[Opening Dataset section section]

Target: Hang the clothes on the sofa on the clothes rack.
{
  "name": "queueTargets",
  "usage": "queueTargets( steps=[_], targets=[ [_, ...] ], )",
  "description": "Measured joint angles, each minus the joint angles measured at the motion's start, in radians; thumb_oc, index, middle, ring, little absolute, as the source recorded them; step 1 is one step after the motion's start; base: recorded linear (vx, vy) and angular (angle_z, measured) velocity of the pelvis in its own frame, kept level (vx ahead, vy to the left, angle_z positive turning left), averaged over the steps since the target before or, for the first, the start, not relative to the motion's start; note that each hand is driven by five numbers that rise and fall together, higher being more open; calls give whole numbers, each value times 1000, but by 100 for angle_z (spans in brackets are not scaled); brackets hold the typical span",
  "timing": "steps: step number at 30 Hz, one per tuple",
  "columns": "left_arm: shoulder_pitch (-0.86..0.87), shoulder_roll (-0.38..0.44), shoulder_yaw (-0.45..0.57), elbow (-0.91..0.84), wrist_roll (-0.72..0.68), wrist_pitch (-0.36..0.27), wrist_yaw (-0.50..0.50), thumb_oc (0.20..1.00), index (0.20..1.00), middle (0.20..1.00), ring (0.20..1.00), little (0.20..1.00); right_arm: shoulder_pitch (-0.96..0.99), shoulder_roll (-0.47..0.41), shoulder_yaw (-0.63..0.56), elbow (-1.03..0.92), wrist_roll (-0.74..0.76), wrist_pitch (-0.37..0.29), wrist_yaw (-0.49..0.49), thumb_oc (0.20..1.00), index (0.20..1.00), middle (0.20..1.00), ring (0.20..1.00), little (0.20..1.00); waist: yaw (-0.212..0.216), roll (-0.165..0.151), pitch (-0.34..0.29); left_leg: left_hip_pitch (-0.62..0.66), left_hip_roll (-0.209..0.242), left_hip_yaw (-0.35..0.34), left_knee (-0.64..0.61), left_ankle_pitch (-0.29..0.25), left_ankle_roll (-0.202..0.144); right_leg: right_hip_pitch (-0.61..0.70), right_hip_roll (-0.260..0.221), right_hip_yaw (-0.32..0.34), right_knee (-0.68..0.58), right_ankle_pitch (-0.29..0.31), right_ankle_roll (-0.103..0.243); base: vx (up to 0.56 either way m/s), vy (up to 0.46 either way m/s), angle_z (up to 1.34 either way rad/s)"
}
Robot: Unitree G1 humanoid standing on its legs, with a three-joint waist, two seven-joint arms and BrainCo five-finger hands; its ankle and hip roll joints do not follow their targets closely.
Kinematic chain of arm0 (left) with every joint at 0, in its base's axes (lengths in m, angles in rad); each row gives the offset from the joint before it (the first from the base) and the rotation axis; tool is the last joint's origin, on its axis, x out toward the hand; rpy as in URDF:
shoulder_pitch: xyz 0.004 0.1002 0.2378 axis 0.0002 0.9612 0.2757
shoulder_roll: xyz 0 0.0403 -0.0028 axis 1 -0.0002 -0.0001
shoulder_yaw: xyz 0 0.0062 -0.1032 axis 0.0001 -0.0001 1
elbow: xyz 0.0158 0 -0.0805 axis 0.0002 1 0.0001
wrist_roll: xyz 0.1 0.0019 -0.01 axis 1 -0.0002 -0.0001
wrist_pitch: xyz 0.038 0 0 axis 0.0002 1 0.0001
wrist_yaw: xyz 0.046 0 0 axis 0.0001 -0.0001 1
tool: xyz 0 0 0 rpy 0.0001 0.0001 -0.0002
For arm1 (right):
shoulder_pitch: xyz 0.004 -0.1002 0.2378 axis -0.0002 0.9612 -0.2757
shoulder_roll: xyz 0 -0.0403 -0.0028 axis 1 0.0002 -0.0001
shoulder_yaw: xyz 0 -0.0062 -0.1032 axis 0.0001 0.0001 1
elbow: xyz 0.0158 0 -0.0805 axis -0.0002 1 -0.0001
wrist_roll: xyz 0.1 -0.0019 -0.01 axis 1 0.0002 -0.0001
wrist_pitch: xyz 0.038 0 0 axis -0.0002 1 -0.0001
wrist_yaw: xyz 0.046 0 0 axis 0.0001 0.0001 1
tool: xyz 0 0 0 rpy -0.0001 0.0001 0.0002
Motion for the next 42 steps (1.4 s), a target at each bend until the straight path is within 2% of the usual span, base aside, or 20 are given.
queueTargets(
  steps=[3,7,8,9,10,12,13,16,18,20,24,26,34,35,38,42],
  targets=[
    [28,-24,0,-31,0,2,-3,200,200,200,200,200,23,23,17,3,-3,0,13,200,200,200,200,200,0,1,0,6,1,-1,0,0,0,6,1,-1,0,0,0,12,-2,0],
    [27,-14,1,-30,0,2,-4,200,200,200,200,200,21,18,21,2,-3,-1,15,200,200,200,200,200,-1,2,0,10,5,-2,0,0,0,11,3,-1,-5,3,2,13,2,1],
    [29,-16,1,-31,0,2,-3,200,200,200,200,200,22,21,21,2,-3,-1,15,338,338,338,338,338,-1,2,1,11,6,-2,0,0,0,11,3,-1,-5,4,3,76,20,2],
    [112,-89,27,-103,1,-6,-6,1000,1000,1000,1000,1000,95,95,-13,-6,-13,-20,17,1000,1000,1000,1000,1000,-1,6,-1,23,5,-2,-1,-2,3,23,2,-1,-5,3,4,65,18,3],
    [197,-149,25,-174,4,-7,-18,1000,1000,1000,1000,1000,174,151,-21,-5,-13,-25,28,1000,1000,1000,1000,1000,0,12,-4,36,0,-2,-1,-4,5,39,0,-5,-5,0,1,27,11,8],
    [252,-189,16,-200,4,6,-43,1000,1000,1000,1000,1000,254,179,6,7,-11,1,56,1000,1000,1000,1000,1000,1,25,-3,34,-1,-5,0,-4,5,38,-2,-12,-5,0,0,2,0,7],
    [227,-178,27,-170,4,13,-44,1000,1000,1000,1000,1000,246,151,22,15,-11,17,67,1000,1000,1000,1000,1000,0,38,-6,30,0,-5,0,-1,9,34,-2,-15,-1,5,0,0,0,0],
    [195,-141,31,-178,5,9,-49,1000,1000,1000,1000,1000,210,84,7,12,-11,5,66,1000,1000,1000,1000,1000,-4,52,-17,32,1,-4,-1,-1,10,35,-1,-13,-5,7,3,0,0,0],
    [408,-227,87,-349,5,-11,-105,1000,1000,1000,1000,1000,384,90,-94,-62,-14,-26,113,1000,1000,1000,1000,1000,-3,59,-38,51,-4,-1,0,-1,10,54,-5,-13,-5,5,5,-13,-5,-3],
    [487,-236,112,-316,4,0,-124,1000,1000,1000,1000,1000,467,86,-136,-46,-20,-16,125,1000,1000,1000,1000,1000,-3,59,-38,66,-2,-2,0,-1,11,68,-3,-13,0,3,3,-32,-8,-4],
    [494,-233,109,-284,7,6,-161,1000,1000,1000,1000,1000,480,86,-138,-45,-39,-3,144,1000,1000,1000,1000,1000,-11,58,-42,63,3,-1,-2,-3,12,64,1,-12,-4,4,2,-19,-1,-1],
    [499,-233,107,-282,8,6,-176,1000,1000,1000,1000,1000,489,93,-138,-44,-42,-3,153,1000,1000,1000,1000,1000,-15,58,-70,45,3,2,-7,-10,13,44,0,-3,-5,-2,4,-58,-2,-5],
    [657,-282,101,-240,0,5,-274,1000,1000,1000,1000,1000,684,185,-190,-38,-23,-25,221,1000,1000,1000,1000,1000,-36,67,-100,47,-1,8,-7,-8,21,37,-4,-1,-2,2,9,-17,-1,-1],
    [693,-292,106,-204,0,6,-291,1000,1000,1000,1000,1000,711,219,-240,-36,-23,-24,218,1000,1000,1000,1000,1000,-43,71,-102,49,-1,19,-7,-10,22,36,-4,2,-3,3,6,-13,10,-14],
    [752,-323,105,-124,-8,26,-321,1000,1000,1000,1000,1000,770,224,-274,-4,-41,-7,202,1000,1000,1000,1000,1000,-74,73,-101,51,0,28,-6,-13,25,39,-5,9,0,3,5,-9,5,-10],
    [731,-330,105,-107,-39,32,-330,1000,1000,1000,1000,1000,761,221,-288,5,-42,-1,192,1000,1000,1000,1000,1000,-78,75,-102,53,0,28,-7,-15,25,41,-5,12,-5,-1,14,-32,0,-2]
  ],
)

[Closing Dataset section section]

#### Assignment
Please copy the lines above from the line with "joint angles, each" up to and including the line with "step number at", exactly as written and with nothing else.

#### Completed task
  "description": "Measured joint angles, each minus the joint angles measured at the motion's start, in radians; thumb_oc, index, middle, ring, little absolute, as the source recorded them; step 1 is one step after the motion's start; base: recorded linear (vx, vy) and angular (angle_z, measured) velocity of the pelvis in its own frame, kept level (vx ahead, vy to the left, angle_z positive turning left), averaged over the steps since the target before or, for the first, the start, not relative to the motion's start; note that each hand is driven by five numbers that rise and fall together, higher being more open; calls give whole numbers, each value times 1000, but by 100 for angle_z (spans in brackets are not scaled); brackets hold the typical span",
  "timing": "steps: step number at 30 Hz, one per tuple",

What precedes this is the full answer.